> **Work item**: Below are some records. Print exactly the lines between the one holding "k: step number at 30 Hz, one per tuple" and the one holding "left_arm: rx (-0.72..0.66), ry", inclusive, and nothing else.
[Opening Supplied records section]
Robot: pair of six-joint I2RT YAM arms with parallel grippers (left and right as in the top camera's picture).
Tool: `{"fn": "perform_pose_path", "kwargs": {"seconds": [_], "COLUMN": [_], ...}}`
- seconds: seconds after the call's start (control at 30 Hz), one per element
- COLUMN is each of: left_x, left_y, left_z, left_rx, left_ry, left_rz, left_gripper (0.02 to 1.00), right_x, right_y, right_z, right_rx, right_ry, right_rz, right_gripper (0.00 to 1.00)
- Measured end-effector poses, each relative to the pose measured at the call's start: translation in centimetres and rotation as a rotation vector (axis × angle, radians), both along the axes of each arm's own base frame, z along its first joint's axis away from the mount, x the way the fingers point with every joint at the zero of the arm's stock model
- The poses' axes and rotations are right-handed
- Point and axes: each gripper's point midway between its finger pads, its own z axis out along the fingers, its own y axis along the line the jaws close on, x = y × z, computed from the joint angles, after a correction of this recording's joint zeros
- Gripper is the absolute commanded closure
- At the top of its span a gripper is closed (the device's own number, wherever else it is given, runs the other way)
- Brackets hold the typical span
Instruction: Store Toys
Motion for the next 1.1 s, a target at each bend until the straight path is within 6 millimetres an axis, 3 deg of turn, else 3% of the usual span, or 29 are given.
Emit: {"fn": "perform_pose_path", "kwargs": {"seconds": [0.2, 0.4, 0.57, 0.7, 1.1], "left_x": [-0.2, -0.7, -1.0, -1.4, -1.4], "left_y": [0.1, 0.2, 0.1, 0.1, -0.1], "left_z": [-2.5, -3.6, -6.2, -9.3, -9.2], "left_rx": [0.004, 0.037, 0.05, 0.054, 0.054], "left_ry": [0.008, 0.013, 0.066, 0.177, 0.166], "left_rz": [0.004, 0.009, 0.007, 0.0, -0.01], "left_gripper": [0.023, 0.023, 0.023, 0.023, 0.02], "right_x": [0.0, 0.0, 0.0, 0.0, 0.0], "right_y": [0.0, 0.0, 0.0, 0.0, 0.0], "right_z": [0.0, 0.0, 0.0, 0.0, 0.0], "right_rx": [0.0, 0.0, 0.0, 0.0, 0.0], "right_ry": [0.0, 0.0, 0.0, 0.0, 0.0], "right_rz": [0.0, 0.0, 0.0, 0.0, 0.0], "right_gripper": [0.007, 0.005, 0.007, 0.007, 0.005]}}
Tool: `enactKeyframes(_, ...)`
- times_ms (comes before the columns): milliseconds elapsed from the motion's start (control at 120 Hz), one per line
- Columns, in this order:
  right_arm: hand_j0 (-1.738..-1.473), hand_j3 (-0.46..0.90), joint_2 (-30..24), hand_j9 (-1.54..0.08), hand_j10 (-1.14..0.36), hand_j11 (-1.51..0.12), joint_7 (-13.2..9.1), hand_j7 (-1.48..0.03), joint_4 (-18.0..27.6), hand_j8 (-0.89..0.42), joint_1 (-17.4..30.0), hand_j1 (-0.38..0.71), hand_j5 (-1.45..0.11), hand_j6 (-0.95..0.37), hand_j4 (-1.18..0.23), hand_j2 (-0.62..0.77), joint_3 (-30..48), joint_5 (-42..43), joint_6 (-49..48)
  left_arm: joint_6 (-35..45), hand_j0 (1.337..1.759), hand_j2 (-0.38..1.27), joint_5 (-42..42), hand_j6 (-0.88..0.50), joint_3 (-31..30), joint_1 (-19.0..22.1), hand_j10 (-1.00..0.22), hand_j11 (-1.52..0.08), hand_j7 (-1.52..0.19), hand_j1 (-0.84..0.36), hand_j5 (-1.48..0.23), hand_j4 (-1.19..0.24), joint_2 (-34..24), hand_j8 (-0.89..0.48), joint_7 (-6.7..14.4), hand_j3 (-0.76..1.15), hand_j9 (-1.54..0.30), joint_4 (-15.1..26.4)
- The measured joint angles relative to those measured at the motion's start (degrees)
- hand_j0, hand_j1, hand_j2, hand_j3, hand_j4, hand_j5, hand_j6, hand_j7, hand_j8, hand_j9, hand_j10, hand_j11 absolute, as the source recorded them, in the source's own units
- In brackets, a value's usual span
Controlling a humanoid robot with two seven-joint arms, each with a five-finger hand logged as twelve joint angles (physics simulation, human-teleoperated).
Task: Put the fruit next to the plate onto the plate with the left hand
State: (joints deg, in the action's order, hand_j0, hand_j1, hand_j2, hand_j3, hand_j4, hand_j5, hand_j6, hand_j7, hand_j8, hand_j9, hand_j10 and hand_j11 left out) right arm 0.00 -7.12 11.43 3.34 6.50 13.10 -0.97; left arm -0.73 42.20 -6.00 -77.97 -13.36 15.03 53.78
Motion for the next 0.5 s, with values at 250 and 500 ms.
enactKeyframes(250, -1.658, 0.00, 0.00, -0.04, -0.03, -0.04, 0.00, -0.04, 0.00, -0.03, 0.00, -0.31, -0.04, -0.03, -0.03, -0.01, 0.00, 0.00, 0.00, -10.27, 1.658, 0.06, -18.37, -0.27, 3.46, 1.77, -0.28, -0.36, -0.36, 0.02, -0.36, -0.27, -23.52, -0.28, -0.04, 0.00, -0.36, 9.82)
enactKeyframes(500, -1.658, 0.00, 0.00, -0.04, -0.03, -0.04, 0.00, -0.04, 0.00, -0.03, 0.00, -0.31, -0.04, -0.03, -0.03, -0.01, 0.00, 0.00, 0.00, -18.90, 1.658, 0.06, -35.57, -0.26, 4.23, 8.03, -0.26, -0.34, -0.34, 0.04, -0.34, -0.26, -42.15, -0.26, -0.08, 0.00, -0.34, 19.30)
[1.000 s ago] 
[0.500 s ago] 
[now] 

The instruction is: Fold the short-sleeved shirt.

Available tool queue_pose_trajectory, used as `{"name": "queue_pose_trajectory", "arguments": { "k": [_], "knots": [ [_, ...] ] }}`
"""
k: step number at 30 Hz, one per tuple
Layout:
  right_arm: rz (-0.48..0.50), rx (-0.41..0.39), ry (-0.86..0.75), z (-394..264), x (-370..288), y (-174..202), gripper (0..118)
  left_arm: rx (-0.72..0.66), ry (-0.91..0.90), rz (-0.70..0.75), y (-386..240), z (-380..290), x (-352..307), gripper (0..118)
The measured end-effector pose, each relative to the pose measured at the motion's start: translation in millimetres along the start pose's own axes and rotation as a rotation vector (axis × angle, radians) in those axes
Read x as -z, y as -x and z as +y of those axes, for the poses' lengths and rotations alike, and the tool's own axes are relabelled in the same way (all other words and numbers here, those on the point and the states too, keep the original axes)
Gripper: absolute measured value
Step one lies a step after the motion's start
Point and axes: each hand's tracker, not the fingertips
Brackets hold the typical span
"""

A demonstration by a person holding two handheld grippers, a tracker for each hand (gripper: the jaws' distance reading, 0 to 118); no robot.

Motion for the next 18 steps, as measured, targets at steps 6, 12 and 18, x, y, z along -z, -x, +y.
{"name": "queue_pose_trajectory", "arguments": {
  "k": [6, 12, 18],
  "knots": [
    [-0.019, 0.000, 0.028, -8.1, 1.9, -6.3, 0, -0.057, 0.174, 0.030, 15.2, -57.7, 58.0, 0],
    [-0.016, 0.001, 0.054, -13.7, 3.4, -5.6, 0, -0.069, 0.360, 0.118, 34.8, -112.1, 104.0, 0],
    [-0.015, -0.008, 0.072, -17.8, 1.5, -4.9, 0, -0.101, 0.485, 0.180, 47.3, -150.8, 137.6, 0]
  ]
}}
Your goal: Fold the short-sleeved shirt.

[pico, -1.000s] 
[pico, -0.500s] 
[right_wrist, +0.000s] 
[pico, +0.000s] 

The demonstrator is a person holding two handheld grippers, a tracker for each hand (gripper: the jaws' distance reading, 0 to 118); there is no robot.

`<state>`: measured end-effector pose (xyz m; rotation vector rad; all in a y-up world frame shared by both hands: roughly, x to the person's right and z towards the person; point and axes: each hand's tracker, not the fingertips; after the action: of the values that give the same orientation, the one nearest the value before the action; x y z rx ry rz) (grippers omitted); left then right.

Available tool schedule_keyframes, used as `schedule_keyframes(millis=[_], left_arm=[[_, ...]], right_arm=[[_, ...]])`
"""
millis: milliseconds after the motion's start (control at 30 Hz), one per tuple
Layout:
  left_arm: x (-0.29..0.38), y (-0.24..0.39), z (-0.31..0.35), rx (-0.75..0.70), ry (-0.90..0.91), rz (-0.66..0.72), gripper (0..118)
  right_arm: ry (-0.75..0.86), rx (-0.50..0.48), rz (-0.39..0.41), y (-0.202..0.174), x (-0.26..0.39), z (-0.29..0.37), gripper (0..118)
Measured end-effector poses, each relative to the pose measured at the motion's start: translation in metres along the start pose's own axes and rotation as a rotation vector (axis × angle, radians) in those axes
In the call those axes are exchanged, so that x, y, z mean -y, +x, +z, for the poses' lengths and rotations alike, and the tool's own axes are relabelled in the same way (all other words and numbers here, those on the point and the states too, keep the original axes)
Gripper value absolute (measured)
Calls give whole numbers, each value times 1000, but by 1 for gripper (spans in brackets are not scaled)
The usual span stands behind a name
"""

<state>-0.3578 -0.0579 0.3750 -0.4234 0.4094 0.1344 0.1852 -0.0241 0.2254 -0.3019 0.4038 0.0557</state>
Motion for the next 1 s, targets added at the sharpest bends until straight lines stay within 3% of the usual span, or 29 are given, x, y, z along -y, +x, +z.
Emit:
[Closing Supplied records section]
> **Task solution**:
k: step number at 30 Hz, one per tuple
Layout:
  right_arm: rz (-0.48..0.50), rx (-0.41..0.39), ry (-0.86..0.75), z (-394..264), x (-370..288), y (-174..202), gripper (0..118)
  left_arm: rx (-0.72..0.66), ry (-0.91..0.90), rz (-0.70..0.75), y (-386..240), z (-380..290), x (-352..307), gripper (0..118)

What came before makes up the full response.